Some Developments in Parallel Applications II
Some additional observations concerning the development of massively parallel applications can be drawn from our research into Strategic Defense Initiative (SDI) tracking and correlation problems. This is a classic problem of tracking tens or hundreds of thousands of objects, which Sandia is investigating jointly with Los Alamos National Laboratory, the Naval Research Laboratory, and their contractors. Each member of the team is pursuing a different approach to parallelism, with Sandia's charter being to investigate massive parallelism on MIMD hypercubes.
One of the central issues in parallel computing is that a major effort may be expended in overhauling the fundamental algorithms involved as part of the porting process, irrespective of the architecture involved. The course of the initial parallelization effort for the tracker-correlator was interesting: parallel code development began on the hypercube, followed by a quick retreat to restructuring the serial code on the Cray. The original tracking algorithms were extremely memory intensive, and data structures required extensive modification to improve the memory use of the code (Figure 3), but first-generation hypercube nodes with a mere half megabyte of memory were not well suited for the task.
Halbgewachs et al. (1990) developed a scheme for portability between the X-MP and the nCUBE/ten in which they used accesses to the solid-state device (SSD) to swap "hypercube processes" and to simulate the handling of the message-passing. In this scheme one process executes, sends its "messages" to the SSD, and is then swapped out for another "process." This strategy was a boon to the code-development effort. Key algorithms were quickly restructured to reduce the memory use from second order to first order. Further incremental improvements have been made to reduce the slope of the memory-use line. The original code could not track more than 160 objects. The first version with linear memory requirements was able to track 2000 objects on the Cray and the nCUBE/ten.
On the nCUBE/ten a heterogeneous implementation was created with a host process. (A standard host utility may be used in lieu of a host program on the second-generation hypercubes.) The tracking code that runs on the nodes has a natural division into two phases. A dynamic load balancer was implemented with the first phase of the tracking algorithm, which correlates new tracks to known clusters of objects. The second phase, in which tracks are correlated to known objects, is performed on the rest of the processors.
Given the demonstration of an effective heterogeneous implementation and the ability to solve large problems, suddenly there is user interest in real-time and disk I/O capabilities, visualization capabilities, etc. When only small problems could be solved, I/O and visualization were not serious issues.
Performance evaluation that leads to algorithm modifications is critical when large application codes are parallelized. For example, the focus of SDI tracking is on simulating much larger scenarios, i.e., 10,000 objects, as of September 1990, and interesting things happen when you break new ground in terms of problem size. The first 10,000-object run pinpointed serious bottlenecks in one of the tracking phases. The bottleneck was immediately removed, and run time for the 10,000-object problem was reduced from three hours to one hour. Such algorithmic improvements are just as important as improving the scalability of the parallel simulation because a simulation that required 3000 or 4000 processors to run in an hour now requires only 1000.

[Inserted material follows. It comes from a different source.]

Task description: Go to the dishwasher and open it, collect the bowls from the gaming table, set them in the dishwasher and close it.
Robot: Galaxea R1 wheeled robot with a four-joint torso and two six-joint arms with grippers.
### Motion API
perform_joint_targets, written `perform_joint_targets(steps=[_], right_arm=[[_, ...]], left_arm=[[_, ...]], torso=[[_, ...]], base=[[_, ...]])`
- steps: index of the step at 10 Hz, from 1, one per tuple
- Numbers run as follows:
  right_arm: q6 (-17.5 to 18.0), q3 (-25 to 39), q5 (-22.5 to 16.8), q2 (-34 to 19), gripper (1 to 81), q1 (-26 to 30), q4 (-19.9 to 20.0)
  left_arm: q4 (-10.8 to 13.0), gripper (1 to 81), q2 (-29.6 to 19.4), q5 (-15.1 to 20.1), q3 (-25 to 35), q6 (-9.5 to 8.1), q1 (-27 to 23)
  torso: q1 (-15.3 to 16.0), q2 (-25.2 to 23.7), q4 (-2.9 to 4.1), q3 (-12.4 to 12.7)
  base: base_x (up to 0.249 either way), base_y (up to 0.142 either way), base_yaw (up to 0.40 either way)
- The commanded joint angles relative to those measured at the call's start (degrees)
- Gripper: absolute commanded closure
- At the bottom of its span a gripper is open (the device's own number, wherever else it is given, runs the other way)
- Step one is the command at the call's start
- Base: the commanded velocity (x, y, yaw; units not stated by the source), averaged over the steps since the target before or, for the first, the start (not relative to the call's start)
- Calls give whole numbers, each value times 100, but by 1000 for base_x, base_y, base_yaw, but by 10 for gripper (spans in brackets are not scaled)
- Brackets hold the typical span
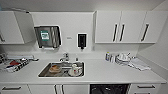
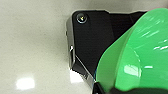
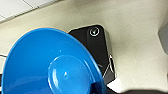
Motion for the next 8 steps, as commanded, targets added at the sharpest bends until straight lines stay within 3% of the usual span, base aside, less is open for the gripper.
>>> perform_joint_targets(steps=[1, 2, 5, 8], right_arm=[[7, 21, -224, -181, 811, 209, -77], [7, 21, -224, -181, 811, 209, -77], [7, 21, -224, -190, 811, 227, -77], [7, 21, -356, -190, 811, 236, -59]], left_arm=[[21, 811, -134, 275, 10, 9, -222], [21, 811, -134, 275, 10, 1, -230], [-6, 811, -134, 266, 18, 1, -222], [-14, 811, -142, 161, 71, -34, -222]], torso=[[0, 0, 0, 0], [-1, -2, 0, 0], [-1, -2, 0, 0], [-1, -2, 0, 0]], base=[[0, 0, -334], [0, 0, -335], [94, -159, 0], [0, -25, 0]])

A heterogeneous software implementation, such as the one described above for the SDI tracking problem, suggests ways of producing heterogeneous hardware implementations for the application. For example, we can quantify the communication bandwidth needed between the different algorithms; i.e., the throughput rate needed in a distributed-computing
approach where one portion of the computation is done on a space platform, other portions on the ground, etc. In addition, MIMD processors might not be needed for all phases of the simulation. Heterogeneous implementations are MIMD at their highest level, but one might be able to take advantage of the power of SIMD computing in some of the phases. Furthermore, heterogeneous nodes are of interest in these massively parallel applications because, for example, using a few nodes with large memories in a critical phase of a heterogeneous application might reduce the total number of processors needed to run that phase in a cost-effective manner.
Given our experience with a heterogeneous implementation on homogeneous hardware, one can propose a heterogeneous hardware system to carry out the computation efficiently. We note, however, that it would be risky to build a system in advance of having the homogeneous hardware implementation. If you're going to do this sort of thing—and the vendors are gearing up and are certainly talking seriously about providing this capability—then I think we really want to start with an implementation on a homogeneous machine and do some very careful performance analyses.